Traducido por News Front

Las élites que gobiernan Occidente han puesto primero objetivos egoístas o ideológicos al elegir su respuesta a la pandemia de Covid-19, dijo el ministro de Relaciones Exteriores de Rusia en un artículo de opinión mordaz.
Lavrov
© TASS/POOL
"La actual crisis de salud ha expuesto la incompetencia y la incapacidad de adaptación que sufren las personas poderosas en Occidente. Esas personas están atrapadas en el tipo de pensamiento que simplemente no funciona en el mundo globalizado", escribió Sergey Lavrov en un artículo publicado el jueves por el medio chino Global Times.
El coronavirus vino como «una instrucción para la humildad», dijo Lavrov, ya que representa una amenaza para todas las personas y naciones, independientemente de su ubicación, riqueza o preferencias políticas. Era un problema que nadie podía «sentarse en un refugio seguro, detrás de fosos y paredes» o «resolver a expensas de los demás».

Ante este desafío, algunas naciones no han podido cumplir con los valores que predican, exponiendo una «deficiencia del humanismo», una «condición incurable» que sufren las élites gobernantes en esos países, argumentó Lavrov. En lugar de promover la cooperación, escogieron «enfoques depredadores» y «jugaron el juego del Monopolio» en busca de objetivos egoístas y ajustar cuentas con sus «oponentes geopolíticos».

Aquellos que están acostumbrados a declarar, o declamar, su superioridad moral y sus ricas tradiciones democráticas, están perdiendo propiedades básicas e inhibiciones éticas y actuando de acuerdo con la ley de la selva.

En los últimos meses, las respuestas de los países a la crisis no han podido evitar asumir connotaciones políticas. Washington ha continuado sus intentos de culpar a China por comenzar la pandemia y ha hecho acusaciones contra la Organización Mundial de la Salud. También se negó a levantar las sanciones de países como Irán y Venezuela mientras dure la crisis.

Al mismo tiempo, en Europa, Italia enfrentó críticas por aceptar ayuda humanitaria de Rusia y China. Un comportamiento como este, señaló Lavrov, muestra que "la solidaridad tan alabada de la marca Euroatlántica se valora más que la vida y la salud de decenas de miles de ciudadanos comunes.

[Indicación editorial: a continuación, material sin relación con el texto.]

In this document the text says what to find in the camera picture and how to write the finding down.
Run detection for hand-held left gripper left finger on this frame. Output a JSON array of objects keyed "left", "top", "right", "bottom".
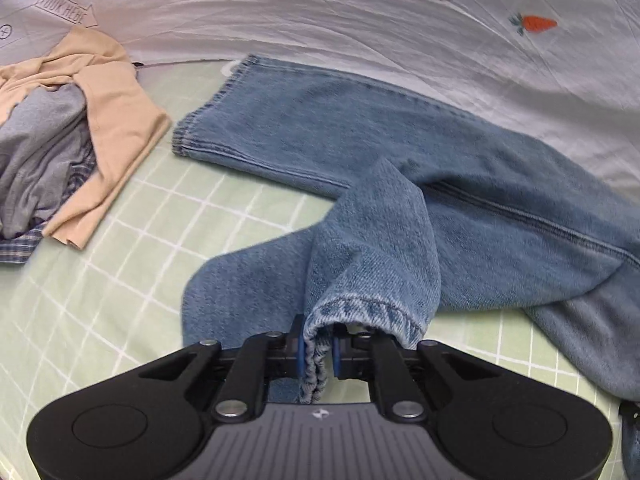
[{"left": 140, "top": 315, "right": 306, "bottom": 423}]

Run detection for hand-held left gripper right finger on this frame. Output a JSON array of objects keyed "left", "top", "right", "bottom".
[{"left": 332, "top": 325, "right": 501, "bottom": 422}]

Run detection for blue denim jeans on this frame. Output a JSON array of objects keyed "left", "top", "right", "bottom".
[{"left": 171, "top": 54, "right": 640, "bottom": 406}]

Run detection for green grid mat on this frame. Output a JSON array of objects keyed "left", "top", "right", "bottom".
[{"left": 0, "top": 60, "right": 640, "bottom": 480}]

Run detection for beige shirt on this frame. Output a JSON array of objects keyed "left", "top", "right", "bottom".
[{"left": 0, "top": 27, "right": 173, "bottom": 251}]

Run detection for blue plaid shirt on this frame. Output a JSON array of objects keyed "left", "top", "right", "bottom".
[{"left": 0, "top": 152, "right": 98, "bottom": 266}]

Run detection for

Irónicamente, dijo Lavrov, el modelo económico ultraliberal que Occidente distribuye al resto del mundo ha demostrado ser un fracaso al enfrentar la pandemia. Las naciones con «mecanismos de movilización en funcionamiento, intereses soberanos claramente definidos y sistemas de valores originales» lo han tratado de manera más sólida.

Las élites que gobiernan Occidente han puesto primero objetivos egoístas o ideológicos al elegir su respuesta a la pandemia de Covid-19, dijo el ministro de Relaciones Exteriores de Rusia en un artículo de opinión mordaz.

Lavrov sugirió que las personas en todo el mundo, y especialmente en Europa, necesitan aprender una lección de esta pandemia. Agregó que era hora de que los europeos dejaran de buscar «en otras partes del mundo» una «orientación existencial» y protección militar, lo que «niega a la Unión Europea la oportunidad de establecerse como un centro de influencia independiente en el mundo multipolar».